◆ Exercise instructions
Leave out the pictures and retype, exactly, the lines below from the line with "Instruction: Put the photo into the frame" up to and including the line with "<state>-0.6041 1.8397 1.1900", nothing more.

◆ Information provided

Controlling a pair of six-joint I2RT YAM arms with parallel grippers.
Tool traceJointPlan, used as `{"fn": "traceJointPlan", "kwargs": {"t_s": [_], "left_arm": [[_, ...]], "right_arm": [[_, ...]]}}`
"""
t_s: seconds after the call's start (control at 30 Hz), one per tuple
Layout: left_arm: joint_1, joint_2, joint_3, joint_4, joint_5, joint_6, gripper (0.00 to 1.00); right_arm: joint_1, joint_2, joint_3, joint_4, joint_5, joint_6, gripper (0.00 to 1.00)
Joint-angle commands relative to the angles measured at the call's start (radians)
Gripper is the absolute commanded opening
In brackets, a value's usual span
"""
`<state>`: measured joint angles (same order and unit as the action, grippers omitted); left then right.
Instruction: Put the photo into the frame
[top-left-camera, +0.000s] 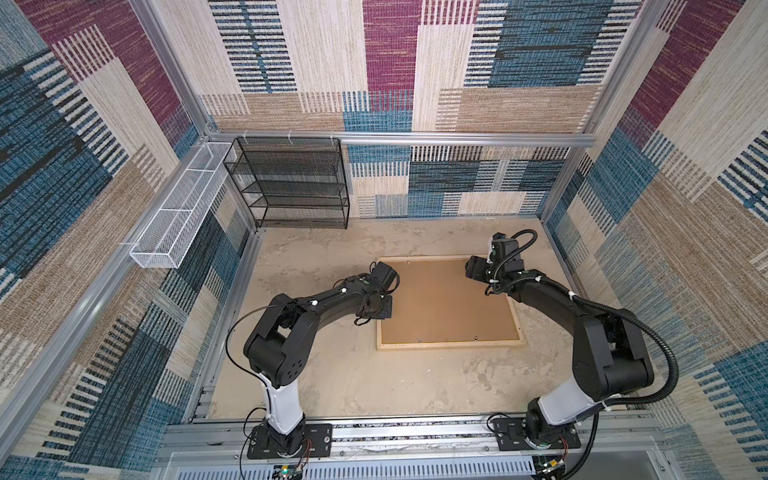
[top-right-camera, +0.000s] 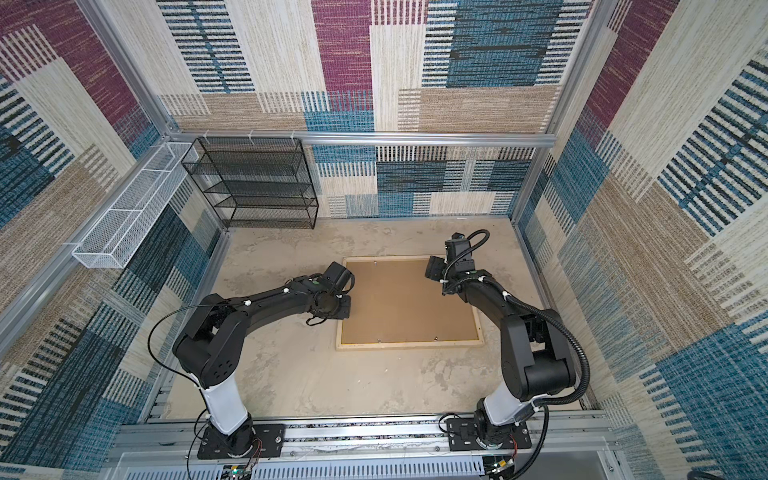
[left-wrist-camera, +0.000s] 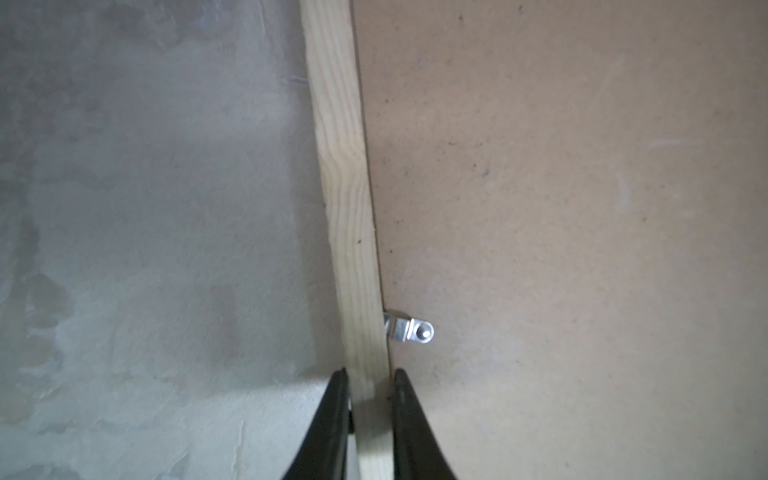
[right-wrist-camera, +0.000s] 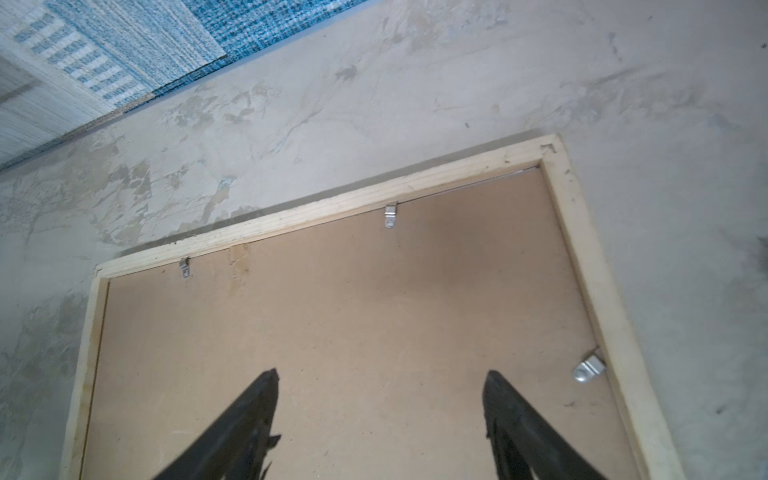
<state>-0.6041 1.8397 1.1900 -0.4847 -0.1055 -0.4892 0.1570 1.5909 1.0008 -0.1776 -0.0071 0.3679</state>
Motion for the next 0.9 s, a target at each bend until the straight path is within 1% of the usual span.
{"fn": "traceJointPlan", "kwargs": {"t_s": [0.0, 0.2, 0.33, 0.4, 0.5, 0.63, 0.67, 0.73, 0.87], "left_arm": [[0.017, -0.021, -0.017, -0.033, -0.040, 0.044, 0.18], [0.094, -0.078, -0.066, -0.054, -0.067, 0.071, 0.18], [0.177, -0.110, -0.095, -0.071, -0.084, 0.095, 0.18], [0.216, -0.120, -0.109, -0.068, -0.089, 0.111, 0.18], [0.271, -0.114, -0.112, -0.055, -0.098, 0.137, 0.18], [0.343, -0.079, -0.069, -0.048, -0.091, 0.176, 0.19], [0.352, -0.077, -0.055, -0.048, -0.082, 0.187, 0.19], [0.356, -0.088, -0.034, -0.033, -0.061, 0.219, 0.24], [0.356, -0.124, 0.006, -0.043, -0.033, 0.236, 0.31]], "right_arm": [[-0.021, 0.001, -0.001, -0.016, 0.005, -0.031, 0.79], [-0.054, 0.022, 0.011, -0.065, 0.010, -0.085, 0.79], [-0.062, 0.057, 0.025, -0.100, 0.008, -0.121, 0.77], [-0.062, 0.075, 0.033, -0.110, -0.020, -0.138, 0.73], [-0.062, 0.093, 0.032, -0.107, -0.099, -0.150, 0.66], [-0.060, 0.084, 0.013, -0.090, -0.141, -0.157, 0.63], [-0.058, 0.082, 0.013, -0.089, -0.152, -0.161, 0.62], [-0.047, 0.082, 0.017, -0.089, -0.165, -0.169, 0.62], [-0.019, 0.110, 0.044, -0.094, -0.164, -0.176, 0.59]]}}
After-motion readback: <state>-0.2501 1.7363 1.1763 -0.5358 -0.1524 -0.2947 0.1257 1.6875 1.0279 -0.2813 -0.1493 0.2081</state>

◆ Solution to the exercise
Instruction: Put the photo into the frame
[top-left-camera, +0.000s] 
[top-right-camera, +0.000s] 
[left-wrist-camera, +0.000s] 
[right-wrist-camera, +0.000s] 
<state>-0.6041 1.8397 1.1900 -0.4847 -0.1055 -0.4892 0.1570 1.5909 1.0008 -0.1776 -0.0071 0.3679</state>

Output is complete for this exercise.